UTRECHT - De Protestantse Theologische Universiteit (PThU) staat voor de uitdaging oog te hebben voor de complexiteit van de moderne leefwereld. De hedendaagse belangstelling voor spiritualiteit vraagt om een nieuwe theologische waardering van het gevoelsleven.
Dat zei rector prof. dr. F. G. Immink donderdag tijdens de openingsbijeenkomst van de PThU in de Domkerk in Utrecht.De oprichting van de PThU, aldus prof. Immink, vindt plaats in een tijd waarin de theologie ter discussie staat en het christendom zijn dominante positie verliest. Tegelijkertijd spreken velen over de terugkeer van religie in cultuur en politiek. „De Protestantse Theologische Universiteit maakt integraal deel uit van dit snel veranderende veld.”
Volgens hem geven twee markeringspunten richting aan de koers van de universiteit in deze samenleving. „In de eerste plaats is theologiebeoefening gericht op de christelijke geloofstraditie. De brede bedding van het christendom in de Europese cultuur, met name de ontwikkeling van het protestantisme, vraagt onze aandacht. Daarbij zal in toenemende mate betrokken worden de ontwikkeling van het christendom in niet-westerse culturen en de relevantie daarvan in de Nederlandse context. Bovendien vraagt de ontmoeting met andere godsdiensten en levensbeschouwingen om voortdurende theologische reflectie.”

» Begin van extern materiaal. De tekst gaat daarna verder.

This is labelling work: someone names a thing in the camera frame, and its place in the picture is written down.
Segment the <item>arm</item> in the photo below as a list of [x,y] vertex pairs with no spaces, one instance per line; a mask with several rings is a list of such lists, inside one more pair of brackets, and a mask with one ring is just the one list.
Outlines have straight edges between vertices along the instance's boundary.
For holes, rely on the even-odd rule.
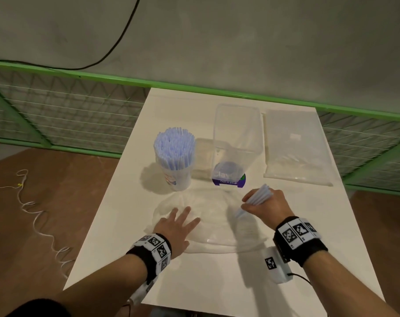
[[[176,218],[178,209],[175,208],[169,218],[162,218],[154,228],[154,233],[164,235],[171,243],[171,259],[187,249],[189,242],[185,238],[200,222],[200,218],[196,218],[183,226],[190,210],[187,207]],[[54,299],[73,317],[114,316],[146,278],[144,262],[136,255],[128,254],[73,284]]]
[[[244,196],[246,202],[257,189]],[[273,196],[258,206],[243,204],[241,208],[259,217],[268,227],[275,230],[286,218],[294,216],[281,190],[273,190]],[[331,317],[399,315],[341,265],[327,251],[311,255],[303,265],[304,271]]]

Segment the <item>plastic bag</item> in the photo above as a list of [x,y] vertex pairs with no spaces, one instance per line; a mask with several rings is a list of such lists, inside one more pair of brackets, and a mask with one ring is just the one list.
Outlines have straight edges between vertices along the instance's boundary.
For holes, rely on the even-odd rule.
[[314,111],[266,112],[266,178],[333,186],[326,138]]
[[188,235],[190,246],[186,252],[230,253],[256,249],[267,238],[252,215],[235,217],[241,198],[237,191],[227,192],[220,188],[175,192],[157,206],[152,224],[145,231],[151,233],[156,223],[168,217],[173,208],[178,208],[178,216],[190,206],[192,209],[186,222],[197,217],[201,222]]

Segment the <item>brown floor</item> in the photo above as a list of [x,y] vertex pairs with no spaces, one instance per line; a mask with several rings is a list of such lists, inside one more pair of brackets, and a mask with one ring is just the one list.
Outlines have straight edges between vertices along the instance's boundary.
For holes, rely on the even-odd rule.
[[356,192],[351,206],[385,300],[400,314],[400,197]]
[[[23,202],[46,209],[43,232],[56,236],[56,248],[78,254],[117,159],[28,149],[0,161],[0,186],[16,185],[15,173],[28,169]],[[357,192],[351,200],[367,250],[387,302],[400,313],[400,197]],[[0,316],[25,301],[59,292],[65,278],[54,261],[50,239],[32,231],[33,215],[19,210],[16,191],[0,189]],[[120,316],[127,315],[122,309]]]

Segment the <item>bundle of straws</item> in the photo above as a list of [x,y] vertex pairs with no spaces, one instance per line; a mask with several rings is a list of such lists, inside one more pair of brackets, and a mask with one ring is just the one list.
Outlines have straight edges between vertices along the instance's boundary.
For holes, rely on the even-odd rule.
[[[273,193],[269,190],[269,186],[264,184],[257,190],[254,195],[252,195],[246,203],[251,204],[251,205],[260,205],[266,200],[268,200],[270,197],[272,197]],[[236,218],[240,218],[243,216],[246,212],[239,208],[237,212],[235,213]]]
[[181,170],[194,161],[195,140],[187,129],[168,128],[154,141],[157,162],[169,170]]

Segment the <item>tabletop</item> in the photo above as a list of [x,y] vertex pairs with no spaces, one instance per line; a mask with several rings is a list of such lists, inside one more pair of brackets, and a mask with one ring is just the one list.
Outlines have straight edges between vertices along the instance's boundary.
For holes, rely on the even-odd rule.
[[[311,107],[151,89],[65,288],[125,254],[144,235],[156,206],[172,193],[155,163],[156,135],[168,127],[182,127],[207,145],[213,139],[219,103],[254,106],[262,113],[268,109],[315,111]],[[307,218],[320,232],[330,253],[383,298],[332,154],[331,159],[334,186],[328,187],[264,178],[263,153],[247,170],[246,184],[239,191],[244,194],[263,183],[281,189],[294,213]],[[212,181],[199,177],[189,188],[212,186]],[[269,236],[266,245],[273,245],[273,231],[258,224]],[[262,260],[258,251],[182,254],[160,274],[143,303],[240,317],[326,316],[308,283],[294,277],[288,283],[274,284],[263,277]],[[289,265],[294,273],[305,276],[298,264]]]

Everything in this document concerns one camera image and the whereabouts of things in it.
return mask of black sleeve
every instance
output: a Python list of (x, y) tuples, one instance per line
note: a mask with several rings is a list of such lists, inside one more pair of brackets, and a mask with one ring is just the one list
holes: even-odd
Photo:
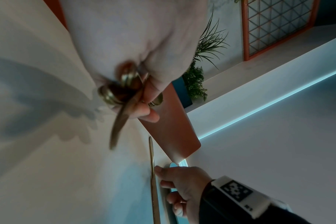
[(279, 207), (270, 206), (257, 219), (245, 212), (239, 205), (229, 199), (217, 188), (209, 183), (201, 196), (199, 209), (200, 224), (309, 224), (301, 217), (283, 210)]

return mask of person
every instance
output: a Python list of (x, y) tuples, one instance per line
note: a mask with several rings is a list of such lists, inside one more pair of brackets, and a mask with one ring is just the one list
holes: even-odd
[(175, 215), (188, 218), (190, 224), (309, 224), (285, 203), (228, 177), (213, 180), (198, 167), (156, 166), (154, 172), (161, 187), (177, 189), (168, 194), (167, 202)]
[[(158, 114), (147, 104), (189, 67), (206, 25), (207, 0), (60, 3), (73, 43), (98, 87), (117, 80), (115, 71), (126, 61), (150, 73), (143, 102), (131, 118), (157, 122)], [(200, 168), (156, 166), (155, 174), (162, 187), (177, 189), (167, 201), (191, 224), (308, 223), (283, 203), (227, 177), (212, 180)]]

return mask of qr code
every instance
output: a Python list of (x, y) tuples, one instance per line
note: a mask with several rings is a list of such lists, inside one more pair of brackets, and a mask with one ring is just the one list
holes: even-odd
[(223, 185), (221, 189), (225, 191), (229, 196), (231, 196), (237, 202), (243, 201), (243, 199), (245, 199), (251, 193), (253, 193), (252, 190), (246, 188), (245, 186), (237, 183), (234, 180)]

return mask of orange frame
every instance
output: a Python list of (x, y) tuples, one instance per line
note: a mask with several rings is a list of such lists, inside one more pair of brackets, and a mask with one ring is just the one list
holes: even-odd
[(308, 24), (305, 28), (302, 30), (299, 30), (295, 32), (294, 34), (276, 42), (273, 45), (268, 46), (267, 48), (257, 52), (256, 54), (253, 54), (252, 56), (249, 56), (249, 24), (248, 24), (248, 0), (242, 0), (242, 26), (243, 26), (243, 48), (244, 48), (244, 60), (248, 61), (250, 59), (255, 58), (256, 56), (265, 53), (266, 51), (282, 44), (288, 41), (291, 38), (294, 38), (295, 36), (309, 30), (312, 28), (315, 24), (316, 17), (317, 17), (317, 12), (318, 12), (318, 7), (319, 7), (319, 2), (320, 0), (314, 0), (313, 6), (312, 6), (312, 12), (311, 16), (309, 18)]

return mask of white table
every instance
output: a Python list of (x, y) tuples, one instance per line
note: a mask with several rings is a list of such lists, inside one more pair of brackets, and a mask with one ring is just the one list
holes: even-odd
[(149, 133), (110, 151), (114, 118), (45, 3), (0, 1), (0, 223), (153, 223)]

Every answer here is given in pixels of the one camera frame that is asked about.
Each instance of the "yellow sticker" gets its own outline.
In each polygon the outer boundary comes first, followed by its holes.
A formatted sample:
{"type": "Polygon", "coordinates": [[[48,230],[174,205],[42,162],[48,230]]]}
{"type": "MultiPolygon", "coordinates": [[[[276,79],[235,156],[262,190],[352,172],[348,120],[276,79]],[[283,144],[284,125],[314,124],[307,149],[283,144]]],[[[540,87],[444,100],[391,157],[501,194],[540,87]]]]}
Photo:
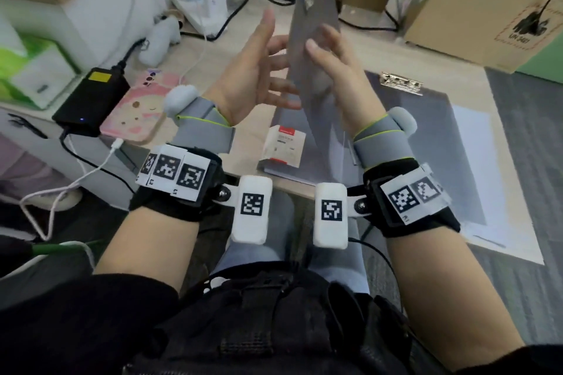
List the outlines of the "yellow sticker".
{"type": "Polygon", "coordinates": [[[99,71],[92,72],[88,80],[95,80],[96,82],[104,82],[107,83],[111,79],[111,74],[109,73],[102,73],[99,71]]]}

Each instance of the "cartoon character phone case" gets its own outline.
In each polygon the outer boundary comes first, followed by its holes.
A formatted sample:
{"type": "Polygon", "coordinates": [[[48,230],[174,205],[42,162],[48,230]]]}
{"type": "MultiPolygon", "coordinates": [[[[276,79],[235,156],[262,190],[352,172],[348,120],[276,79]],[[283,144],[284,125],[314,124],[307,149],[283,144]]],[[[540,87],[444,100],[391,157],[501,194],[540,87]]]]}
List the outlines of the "cartoon character phone case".
{"type": "Polygon", "coordinates": [[[149,68],[102,123],[100,131],[109,137],[136,144],[152,139],[165,117],[162,108],[166,94],[178,85],[179,76],[149,68]]]}

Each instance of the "forearm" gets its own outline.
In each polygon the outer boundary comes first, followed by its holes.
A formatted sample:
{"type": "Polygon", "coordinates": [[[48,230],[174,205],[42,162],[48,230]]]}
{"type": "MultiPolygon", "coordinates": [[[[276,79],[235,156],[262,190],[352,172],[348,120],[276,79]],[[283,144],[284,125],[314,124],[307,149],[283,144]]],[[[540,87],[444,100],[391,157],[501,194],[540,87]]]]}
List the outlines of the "forearm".
{"type": "Polygon", "coordinates": [[[524,346],[510,314],[463,237],[446,227],[387,240],[417,336],[452,370],[524,346]]]}
{"type": "Polygon", "coordinates": [[[190,263],[199,223],[141,207],[129,213],[94,274],[137,274],[179,291],[190,263]]]}

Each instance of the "yellow-green trim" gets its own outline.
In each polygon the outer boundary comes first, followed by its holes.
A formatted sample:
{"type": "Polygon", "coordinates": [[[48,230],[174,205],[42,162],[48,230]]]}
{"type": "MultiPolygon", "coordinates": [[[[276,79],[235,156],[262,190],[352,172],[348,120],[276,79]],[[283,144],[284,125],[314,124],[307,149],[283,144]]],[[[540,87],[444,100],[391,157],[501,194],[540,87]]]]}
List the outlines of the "yellow-green trim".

Een tweede markering ligt in de academische vorming van predikanten voor de PKN. „We leiden mannen en vrouwen op die berekend zijn op hun taak in kerk en samenleving”, aldus prof. Immink. „Nu ook het postacademisch onderwijs, ondergebracht in het seminarium, deel uitmaakt van de universiteit, dragen we de verantwoordelijkheid voor een adequate theologische en professionele nascholing van de beroepsgroep predikanten.”

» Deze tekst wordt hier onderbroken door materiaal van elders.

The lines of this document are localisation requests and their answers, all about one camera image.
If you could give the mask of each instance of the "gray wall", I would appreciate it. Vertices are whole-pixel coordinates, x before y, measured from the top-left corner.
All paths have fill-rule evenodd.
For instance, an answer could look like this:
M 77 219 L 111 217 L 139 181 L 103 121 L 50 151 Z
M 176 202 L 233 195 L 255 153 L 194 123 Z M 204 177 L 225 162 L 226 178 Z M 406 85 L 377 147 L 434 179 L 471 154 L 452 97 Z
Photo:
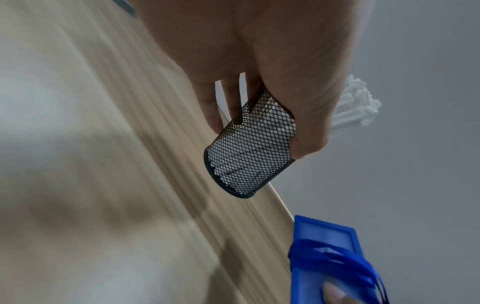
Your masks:
M 293 214 L 357 230 L 392 303 L 480 301 L 479 14 L 377 1 L 352 72 L 380 114 L 273 182 Z

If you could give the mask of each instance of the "blue plastic case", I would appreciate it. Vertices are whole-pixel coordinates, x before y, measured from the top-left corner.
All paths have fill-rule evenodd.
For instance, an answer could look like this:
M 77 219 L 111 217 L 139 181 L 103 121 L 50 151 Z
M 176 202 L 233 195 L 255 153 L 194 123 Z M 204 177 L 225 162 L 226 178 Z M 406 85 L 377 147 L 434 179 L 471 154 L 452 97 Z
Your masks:
M 293 241 L 310 239 L 342 247 L 363 256 L 354 229 L 296 215 Z M 291 304 L 324 304 L 323 283 L 333 282 L 349 296 L 365 303 L 379 304 L 375 288 L 367 288 L 351 273 L 333 265 L 322 271 L 291 269 Z

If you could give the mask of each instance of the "metal mesh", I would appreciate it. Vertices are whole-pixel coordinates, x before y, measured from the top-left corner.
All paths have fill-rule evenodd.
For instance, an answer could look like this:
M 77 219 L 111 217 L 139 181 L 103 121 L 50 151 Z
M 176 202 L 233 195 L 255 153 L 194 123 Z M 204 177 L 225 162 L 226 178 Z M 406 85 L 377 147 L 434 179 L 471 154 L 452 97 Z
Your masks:
M 245 104 L 241 115 L 206 148 L 204 157 L 224 190 L 248 198 L 293 162 L 289 142 L 295 122 L 267 90 Z

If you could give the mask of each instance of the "blue plastic object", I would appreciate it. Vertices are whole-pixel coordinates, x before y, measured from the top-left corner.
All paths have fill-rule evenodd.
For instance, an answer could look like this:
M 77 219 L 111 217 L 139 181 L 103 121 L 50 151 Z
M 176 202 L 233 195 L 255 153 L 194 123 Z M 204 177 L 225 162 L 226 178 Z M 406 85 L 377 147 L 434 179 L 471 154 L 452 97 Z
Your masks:
M 312 246 L 321 246 L 326 251 L 312 249 Z M 325 256 L 338 256 L 340 259 L 351 256 L 353 264 L 332 262 L 329 258 L 325 261 Z M 322 287 L 326 280 L 365 304 L 379 304 L 376 287 L 381 290 L 383 284 L 376 285 L 374 277 L 378 277 L 378 274 L 363 259 L 354 229 L 297 215 L 289 257 L 291 304 L 324 304 Z M 356 267 L 361 263 L 366 264 L 366 267 Z M 388 303 L 386 292 L 385 298 L 383 302 Z

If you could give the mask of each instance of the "wooden floor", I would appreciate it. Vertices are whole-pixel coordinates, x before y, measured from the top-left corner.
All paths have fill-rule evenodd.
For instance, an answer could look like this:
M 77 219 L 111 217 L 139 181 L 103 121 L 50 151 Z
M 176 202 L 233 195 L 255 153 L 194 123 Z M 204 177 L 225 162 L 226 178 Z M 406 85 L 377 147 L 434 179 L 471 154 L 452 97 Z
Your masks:
M 293 220 L 214 138 L 112 0 L 0 0 L 0 303 L 289 303 Z

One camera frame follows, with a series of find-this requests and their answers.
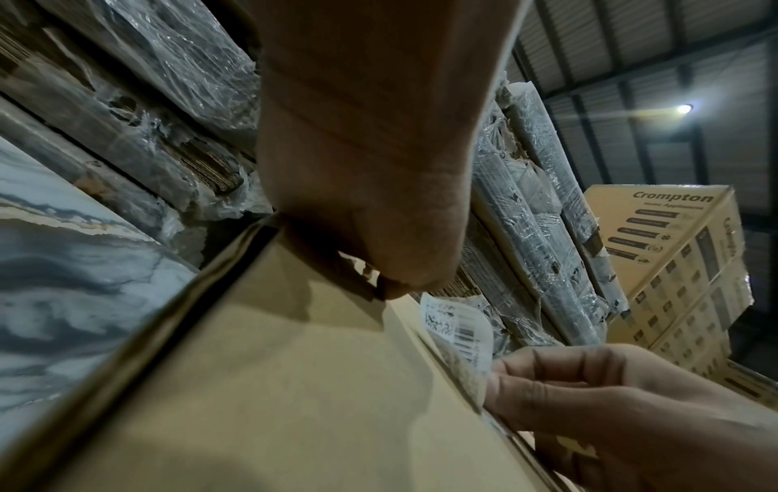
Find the brown cardboard box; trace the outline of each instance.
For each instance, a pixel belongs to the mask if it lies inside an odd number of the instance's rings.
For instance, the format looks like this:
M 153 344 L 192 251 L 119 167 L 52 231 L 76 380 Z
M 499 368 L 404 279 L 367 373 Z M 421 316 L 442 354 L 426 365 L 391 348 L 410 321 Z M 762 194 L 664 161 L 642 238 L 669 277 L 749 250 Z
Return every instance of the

Hij ziet theologiebeoefening als een voortdurend zoeken naar inzicht en als een verantwoording ten overstaan van de cultuur. Die cultuur kenmerkt zich door de individualisering van het geloof en de secularisering van het publieke domein. „Het religieuze leven is een persoonlijk keuze en het moet mij aanspreken”, is de gedachte.
De subjectivering en de secularisering leggen de zwakte van het huidige protestantisme bloot, aldus prof. Immink. „Levend in een seculiere samenleving, hebben we weinig uitdrukkingsmiddelen meer voorhanden om de mystieke en transcendente dimensie van het geloof tot uitdrukking te brengen. Kan het geweten nog vroom worden als niets meer heilig is? Zullen we ons nog sociaal bewust gedragen als de geloofsgemeenschap als plaats van ontmoeting en oefening in wederzijdse verantwoordelijkheid verdampt? En heeft die geloofsgemeenschap geen liturgische en institutionele inbedding nodig om haar geloof tot uitdrukking te brengen?”
Prof. dr. F. A. van der Duyn Schouten, voorzitter van de raad van toezicht van de PThU, ging in op de verhouding tussen kerk en universiteit. Een eigen universiteit, zei hij, is nodig om de duurzaamheid van de theologische wetenschap te waarborgen. „Anders bestaat het risico dat het theologisch geluid steeds minder doorklinkt in de wetenschappelijke Areopagus.”
Een te strak kerkelijk toezicht op de PThU vindt hij echter een risico. „Daarom is ook gekozen voor een raad van toezicht, benoemd door de synode, om de belangen van de universiteit te verdedigen. Dat biedt -in ieder geval op papier- een evenwicht tussen de belangen van kerk en universiteit. Dat vraagt om wijsheid en om die wijsheid is vanmiddag gebeden.”